- Le gouvernement veut engager un investissement massif pour adapter le système électrique français aux défis de la décarbonation et de la souveraineté énergétique.
- Le ministre de l’Économie Roland Lescure a annoncé 200 milliards d’euros pour moderniser les réseaux, tout en défendant un déploiement ciblé de nouvelles éoliennes et la relance du nucléaire dans la programmation pluriannuelle de l’énergie (PPE).
C’est un chantier d’ampleur que l’exécutif met sur la table. Dimanche 15 février, sur BFMTV, le ministre de l’Économie Roland Lescure a confirmé que 200 milliards d’euros doivent être mobilisés pour remettre à niveau les infrastructures électriques françaises, jugées trop anciennes pour soutenir la transition énergétique.
Le ministre pointe l’état des équipements existants : « On a aujourd’hui des réseaux de distribution qui datent de l’après-guerre, dans lesquels il faut investir », a-t-il déclaré. Selon lui, l’investissement concerne aussi bien les réseaux locaux que les grands axes d’acheminement :
« Il y a 200 milliards de prévus d’investissement dans les réseaux, les lignes à haute tension, ce qu’on appelle le transport d’électricité et la distribution », a-t-il détaillé.
Face aux critiques sur l’impact potentiel sur la facture, Roland Lescure a assuré que l’objectif n’est pas de renchérir le coût pour les usagers : « Toutes celles et ceux qui nous font des procès en disant qu’on investit pour augmenter les prix se mettent le doigt dans l’oeil ».
La PPE jusqu’en 2035 : souveraineté et décarbonation comme cap
Ces annonces s’inscrivent dans la foulée de la programmation pluriannuelle de l’énergie (PPE), dévoilée jeudi et très attendue. La feuille de route doit répondre, d’ici à 2035, à deux priorités affichées par le gouvernement : la souveraineté énergétique et la réduction des émissions.

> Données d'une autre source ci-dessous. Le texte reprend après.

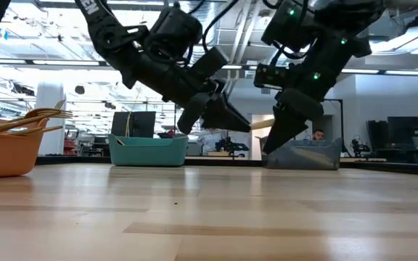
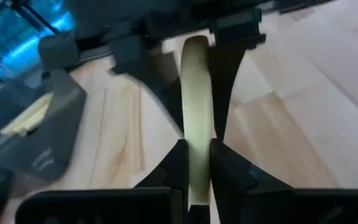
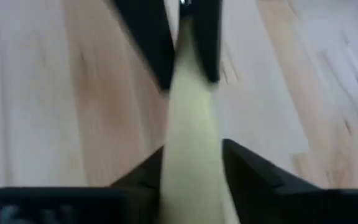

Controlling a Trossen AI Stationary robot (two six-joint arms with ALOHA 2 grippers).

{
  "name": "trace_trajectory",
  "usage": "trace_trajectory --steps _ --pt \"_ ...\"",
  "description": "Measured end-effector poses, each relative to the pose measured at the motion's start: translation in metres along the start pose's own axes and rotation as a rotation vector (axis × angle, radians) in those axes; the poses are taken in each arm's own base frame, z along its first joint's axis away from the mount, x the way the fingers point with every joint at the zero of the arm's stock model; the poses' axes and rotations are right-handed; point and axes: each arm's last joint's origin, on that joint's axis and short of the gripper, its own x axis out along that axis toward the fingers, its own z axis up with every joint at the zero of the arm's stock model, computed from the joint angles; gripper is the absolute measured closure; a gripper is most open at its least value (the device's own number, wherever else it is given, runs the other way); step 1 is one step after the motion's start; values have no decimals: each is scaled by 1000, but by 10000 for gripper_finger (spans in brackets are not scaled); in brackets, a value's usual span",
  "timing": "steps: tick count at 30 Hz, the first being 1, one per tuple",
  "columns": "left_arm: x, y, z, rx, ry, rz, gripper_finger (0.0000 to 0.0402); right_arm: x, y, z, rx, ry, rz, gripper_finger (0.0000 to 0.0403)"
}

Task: Sort silverware by color (type)
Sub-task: Put the yellow knife into the black bin

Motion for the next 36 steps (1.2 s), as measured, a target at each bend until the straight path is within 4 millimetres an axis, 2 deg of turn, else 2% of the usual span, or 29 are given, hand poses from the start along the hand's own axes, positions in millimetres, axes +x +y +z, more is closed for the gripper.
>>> trace_trajectory --steps 2,3,11,15,18,21,24,30,33,36 --pt "0 8 -7 -17 11 -26 375 2 -6 1 -11 12 24 319" --pt "0 11 -9 -30 13 -37 375 3 -10 1 -9 16 34 324" --pt "0 28 -19 -87 11 -32 358 8 -29 5 -12 8 29 323" --pt "0 33 -22 -109 41 32 333 9 -39 5 1 8 10 323" --pt "-1 38 -27 -129 117 135 314 2 -55 -1 39 -5 -27 323" --pt "-3 41 -36 -102 256 239 301 -14 -77 -15 98 -50 -83 324" --pt "-4 41 -45 -107 329 235 292 -37 -100 -27 166 -176 -165 324" --pt "-3 44 -45 -203 249 145 290 -68 -135 -59 204 -337 -333 324" --pt "-3 48 -41 -206 197 159 290 -73 -151 -73 210 -355 -409 324" --pt "-2 49 -39 -202 171 172 290 -72 -165 -84 215 -347 -415 324"
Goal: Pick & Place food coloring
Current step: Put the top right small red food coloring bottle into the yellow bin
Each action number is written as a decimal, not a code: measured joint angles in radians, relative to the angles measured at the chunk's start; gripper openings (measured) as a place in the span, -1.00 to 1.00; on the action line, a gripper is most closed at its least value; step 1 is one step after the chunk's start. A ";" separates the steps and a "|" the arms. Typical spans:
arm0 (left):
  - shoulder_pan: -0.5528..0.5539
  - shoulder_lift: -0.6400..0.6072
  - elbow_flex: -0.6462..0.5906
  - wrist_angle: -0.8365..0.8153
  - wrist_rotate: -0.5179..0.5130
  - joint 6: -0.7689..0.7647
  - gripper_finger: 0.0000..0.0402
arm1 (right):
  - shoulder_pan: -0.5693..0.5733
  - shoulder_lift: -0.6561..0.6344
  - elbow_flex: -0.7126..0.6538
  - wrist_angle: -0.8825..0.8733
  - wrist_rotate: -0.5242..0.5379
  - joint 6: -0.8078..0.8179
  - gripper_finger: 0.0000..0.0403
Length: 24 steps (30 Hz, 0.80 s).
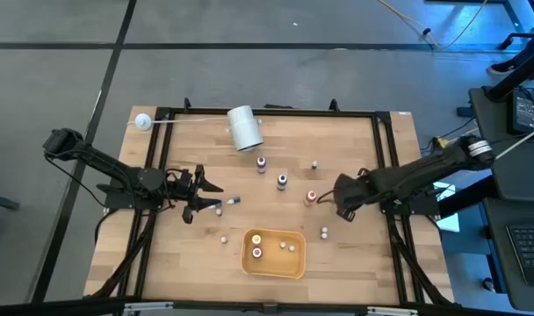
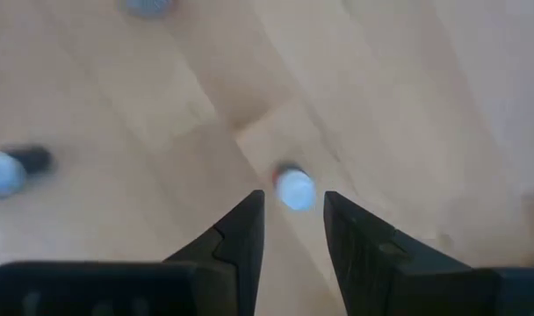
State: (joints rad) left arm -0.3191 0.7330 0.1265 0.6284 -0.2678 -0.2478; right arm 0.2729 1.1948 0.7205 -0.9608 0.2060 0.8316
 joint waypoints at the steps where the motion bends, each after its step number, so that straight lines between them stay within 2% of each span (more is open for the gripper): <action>1: 0.000 0.000 0.000 0.000 0.000 0.003 -0.15 | -0.012 -0.028 -0.018 0.030 -0.018 0.002 -0.40; 5: 0.000 0.000 0.000 0.000 0.000 0.006 -0.15 | -0.036 -0.090 -0.053 0.058 -0.073 -0.001 -0.40; 14: 0.000 0.000 0.000 0.000 0.000 0.007 -0.15 | -0.037 -0.096 -0.058 0.055 -0.060 -0.001 -0.38; 24: 0.000 0.000 0.000 -0.001 0.000 0.007 -0.15 | -0.037 -0.091 -0.058 0.075 0.055 -0.007 0.05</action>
State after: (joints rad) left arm -0.3188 0.7330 0.1265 0.6275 -0.2680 -0.2413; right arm 0.2356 1.1042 0.6624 -0.8854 0.2608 0.8246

L’exécutif met l’accent sur la relance de la consommation d’une électricité décarbonée — notamment d’origine nucléaire — afin de remplacer des énergies fossiles coûteuses à importer. En toile de fond : l’électrification progressive des usages (chauffage, transport, industrie) et la nécessité de disposer d’un réseau capable d’absorber davantage de production et de nouveaux besoins.
Nucléaire : une relance assumée, en rupture avec la précédente PPE
La troisième PPE acte une inflexion majeure par rapport à la période 2019-2024, qui prévoyait la fermeture de 14 réacteurs. Cette fois, le texte entérine une relance massive du nucléaire, présenté comme décarboné mais long et complexe à mettre en œuvre.
La trajectoire annoncée repose sur « une optimisation » du parc existant et sur la construction de six nouveaux réacteurs, avec huit autres réacteurs en option. En parallèle, la PPE mise sur une accélération de l’éolien en mer, tandis que l’éolien terrestre et le solaire voient leurs objectifs revus à la baisse, sur fond de stagnation de la demande d’électricité, par rapport à la version soumise à consultation du public en mars.
Éoliennes : pas de moratoire, mais un déploiement “là où il en manque”
Roland Lescure a également voulu couper court à l’idée d’un gel des projets éoliens. Le ministre a exclu tout « moratoire » sur les éoliennes. Sa ligne : adapter le déploiement aux réalités territoriales.
« Il y a des régions dans lesquelles il n’y en aura pas plus parce qu’il y en a déjà beaucoup », a-t-il reconnu. Mais d’autres zones sont identifiées comme sous-dotées : « Dans le grand Ouest de la France, on sait qu’il y a peu d’éoliennes par rapport aux Hauts-de-France », a-t-il expliqué.
L’objectif affiché est de dégager des gains de production sans concentrer davantage les installations dans les mêmes régions. Roland Lescure vise ainsi « un huitième » de production d’énergie en plus grâce à de nouvelles éoliennes, « essentiellement dans des régions dans lesquelles il n’y en a pas ». Autre piste évoquée : moderniser l’existant. « Et si on peut remplacer des éoliennes existantes par des éoliennes plus puissantes, on le fera », a-t-il ajouté.